Material. El hierro fundido es pesado y aquí eso es una ventaja: se queda quieto mientras golpeas. La chapa de acero se mueve.

En una máquina: tonelaje y longitud de corte. Cuatro toneladas bastan para leña normal, para roble con nudos quieres más. Y mira si la longitud de tus troncos cabe.

Fresca o seca. La leña fresca se raja más fácil que la seca, así que raja justo después de serrar. Sobre eso escribimos más en top 5 mecheros de chimenea.

Preguntas frecuentes

Depende de tu volumen. Para astillas y troncos sueltos lo más cómodo es un soporte rajador manual: controlado, sin corriente, sin balanceo. Si procesas metros cúbicos de troncos, una máquina hidráulica es la única opción seria.

Hasta el diámetro que cabe en el anillo. En nuestro rajador de hierro fundido son unos 24 centímetros. Si el tronco es más grueso, córtalo primero a lo largo o usa una máquina.

Por regla general sí.

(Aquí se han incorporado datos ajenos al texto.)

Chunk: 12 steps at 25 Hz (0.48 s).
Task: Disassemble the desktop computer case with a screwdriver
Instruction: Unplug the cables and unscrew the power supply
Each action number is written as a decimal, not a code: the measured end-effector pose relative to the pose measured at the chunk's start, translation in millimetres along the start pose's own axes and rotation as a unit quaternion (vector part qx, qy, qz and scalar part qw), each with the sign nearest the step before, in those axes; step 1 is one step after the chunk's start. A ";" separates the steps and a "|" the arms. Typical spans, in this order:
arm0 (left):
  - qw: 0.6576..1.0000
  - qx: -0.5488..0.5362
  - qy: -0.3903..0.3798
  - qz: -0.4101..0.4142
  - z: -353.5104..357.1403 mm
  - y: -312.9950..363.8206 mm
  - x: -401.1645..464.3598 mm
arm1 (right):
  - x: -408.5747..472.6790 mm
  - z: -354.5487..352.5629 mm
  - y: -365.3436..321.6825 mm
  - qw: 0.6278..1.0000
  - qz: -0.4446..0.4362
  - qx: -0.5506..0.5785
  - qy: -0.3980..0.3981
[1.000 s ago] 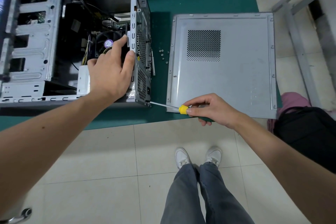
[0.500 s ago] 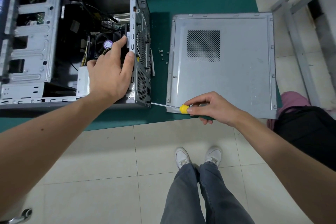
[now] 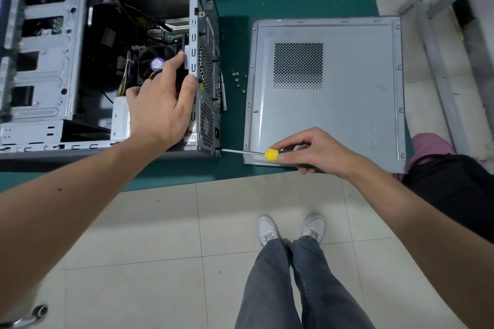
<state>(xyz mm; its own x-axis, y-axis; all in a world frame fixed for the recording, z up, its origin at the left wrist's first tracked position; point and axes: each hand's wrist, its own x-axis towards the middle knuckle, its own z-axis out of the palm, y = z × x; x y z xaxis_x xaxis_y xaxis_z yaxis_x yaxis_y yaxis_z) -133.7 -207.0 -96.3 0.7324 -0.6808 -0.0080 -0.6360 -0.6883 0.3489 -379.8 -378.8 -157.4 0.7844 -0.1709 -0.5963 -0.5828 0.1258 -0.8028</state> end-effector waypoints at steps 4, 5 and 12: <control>1.000 -0.001 0.002 -0.002 0.7 -0.8 0.4 | 1.5 3.3 1.6 1.000 -0.007 0.002 -0.002; 1.000 -0.001 0.002 -0.002 0.8 -1.3 0.5 | 1.9 3.1 1.5 1.000 -0.006 0.001 -0.003; 1.000 -0.003 0.005 -0.002 0.8 -0.3 -0.1 | 5.1 -2.6 -5.1 1.000 -0.002 0.006 -0.016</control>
<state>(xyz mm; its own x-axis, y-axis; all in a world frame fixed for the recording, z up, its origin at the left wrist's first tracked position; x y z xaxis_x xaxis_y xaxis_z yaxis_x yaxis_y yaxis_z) -133.8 -207.0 -97.2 0.7376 -0.6752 0.0005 -0.6315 -0.6896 0.3546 -373.4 -382.9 -156.3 0.7936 -0.1394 -0.5922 -0.5770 0.1364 -0.8053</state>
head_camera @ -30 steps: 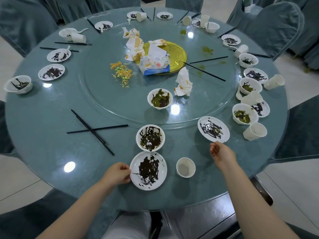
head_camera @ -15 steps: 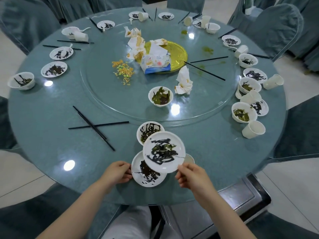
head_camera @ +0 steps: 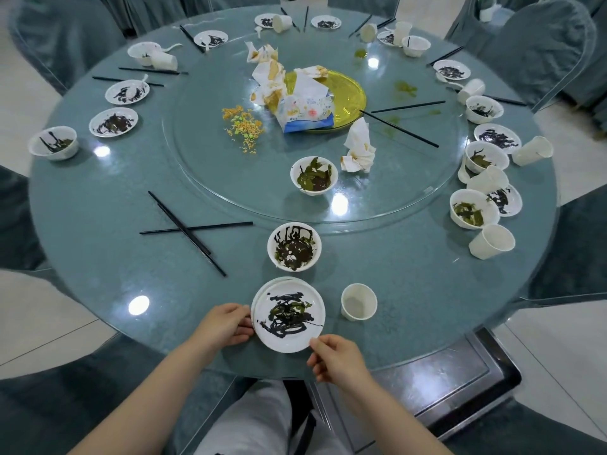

No hay balanceo, el tronco queda fijo en un anillo y la cuchilla ya está en su sitio. Así desaparece el golpe fallido, que con un hacha es el mayor riesgo. Los guantes siguen siendo sensatos contra astillas.

Fresca, o sea húmeda. Las fibras aún están sueltas y la leña se raja con menos fuerza. Además, la leña rajada seca mucho más rápido que un tronco entero, así que ganas dos veces.

De cuatro a seis toneladas bastan para leña normal de abedul o haya. El roble con nudos pide más, cuenta con ocho toneladas o más. Más tonelaje también significa una máquina más pesada y cara.

Nuestra conclusión

La mayoría de quienes buscan un rajador de leña no necesitan una máquina. Quieren hacer astillas y reducir unos troncos, y para eso el soporte de hierro fundido es más rápido y seguro que un hacha.

Si quemas tanto que piensas en metros cúbicos, compra una máquina hidráulica en una ferretería. Es otra compra, y no fingimos que nuestro rajador pueda con ese trabajo.